On top of that, while Southerners have never completely bought in to all the “healthy food” notions the USDA tries to cram down this country’s collective throat, they did long ago substitute Crisco for lard. A few holdouts still use lard, but most have transitioned over. I don’t think I ever tasted lard til I’d grown up and left home, and if I did, I didn’t know I was eating it and I got it less frequently than once a year. I never saw it in the pantries of my mother, my grandparents, or any of my other relatives. My family also makes extensive use of soybean oil in their cooking, especially deep-frying.
Lots of starch, no butter, not enough meat, lots of trans fats and polyunsaturated oils. Does this sound familiar? It should, if you’re not a blind snobby classist twit. It’s how poor people eat all over the United States today. Now who has the highest rates of diabetes of all the social classes? I dunno… take a look.

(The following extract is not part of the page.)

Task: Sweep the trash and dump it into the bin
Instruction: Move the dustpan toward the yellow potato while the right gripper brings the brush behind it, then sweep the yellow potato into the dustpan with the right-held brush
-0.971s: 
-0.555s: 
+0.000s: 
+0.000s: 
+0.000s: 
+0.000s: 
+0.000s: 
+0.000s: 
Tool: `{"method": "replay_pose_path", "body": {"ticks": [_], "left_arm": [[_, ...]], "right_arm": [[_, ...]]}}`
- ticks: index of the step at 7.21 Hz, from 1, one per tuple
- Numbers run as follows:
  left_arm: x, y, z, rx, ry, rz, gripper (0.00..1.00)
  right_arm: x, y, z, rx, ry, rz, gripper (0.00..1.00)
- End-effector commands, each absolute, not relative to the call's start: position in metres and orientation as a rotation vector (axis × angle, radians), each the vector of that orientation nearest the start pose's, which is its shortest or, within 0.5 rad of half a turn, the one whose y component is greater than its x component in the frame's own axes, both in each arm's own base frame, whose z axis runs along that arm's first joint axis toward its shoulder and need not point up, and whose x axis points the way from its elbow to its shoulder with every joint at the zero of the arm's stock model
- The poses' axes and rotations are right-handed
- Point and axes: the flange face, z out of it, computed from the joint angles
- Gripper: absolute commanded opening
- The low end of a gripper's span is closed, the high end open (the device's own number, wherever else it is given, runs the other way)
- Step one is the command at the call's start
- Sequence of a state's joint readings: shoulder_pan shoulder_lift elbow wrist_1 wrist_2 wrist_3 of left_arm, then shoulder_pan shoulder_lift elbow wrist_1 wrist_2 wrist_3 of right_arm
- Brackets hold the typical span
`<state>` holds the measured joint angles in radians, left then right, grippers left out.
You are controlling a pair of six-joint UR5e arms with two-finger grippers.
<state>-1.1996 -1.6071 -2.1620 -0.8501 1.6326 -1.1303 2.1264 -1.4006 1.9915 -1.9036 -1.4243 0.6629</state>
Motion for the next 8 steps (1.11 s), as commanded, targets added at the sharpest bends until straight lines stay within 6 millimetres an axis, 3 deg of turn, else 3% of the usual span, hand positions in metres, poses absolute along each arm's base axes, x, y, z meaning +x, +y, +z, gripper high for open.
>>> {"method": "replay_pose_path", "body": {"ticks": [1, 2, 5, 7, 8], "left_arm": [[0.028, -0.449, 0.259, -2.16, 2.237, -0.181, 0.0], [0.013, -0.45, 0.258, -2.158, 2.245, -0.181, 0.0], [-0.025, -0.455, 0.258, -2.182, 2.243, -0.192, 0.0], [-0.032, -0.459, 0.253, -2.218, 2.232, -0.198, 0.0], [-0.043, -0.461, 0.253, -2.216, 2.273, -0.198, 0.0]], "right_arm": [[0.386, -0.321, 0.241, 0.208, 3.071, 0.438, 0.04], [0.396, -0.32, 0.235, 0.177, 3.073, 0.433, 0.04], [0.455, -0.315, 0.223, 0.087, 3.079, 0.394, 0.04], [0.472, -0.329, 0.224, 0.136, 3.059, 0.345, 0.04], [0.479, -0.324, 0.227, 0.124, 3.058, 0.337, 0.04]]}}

In light of all this, I don’t think Paula Deen’s hawking of butter, lard, meat, and cheese is going to do the greatest damage to her fans. I think a combination of her hawking a diabetes drug (none of which are entirely safe–even metformin, recommended by Dr. Atkins when he was alive, depletes B12 and folate) and retconning her recipes to be “healthier” is going to be the real problem. Because in the end, what we’ll be looking at is a Paula Deen repertoire that is heavy on starch, lacking in butter, cutting back on the meat and upping the “vegetable” oil (or, just as bad, canola).
And when that happens, to whom will Southerners turn to help them out of their dietary tailspin?
Paula Deen is missing a tremendous opportunity here, and I’m sorry to see it.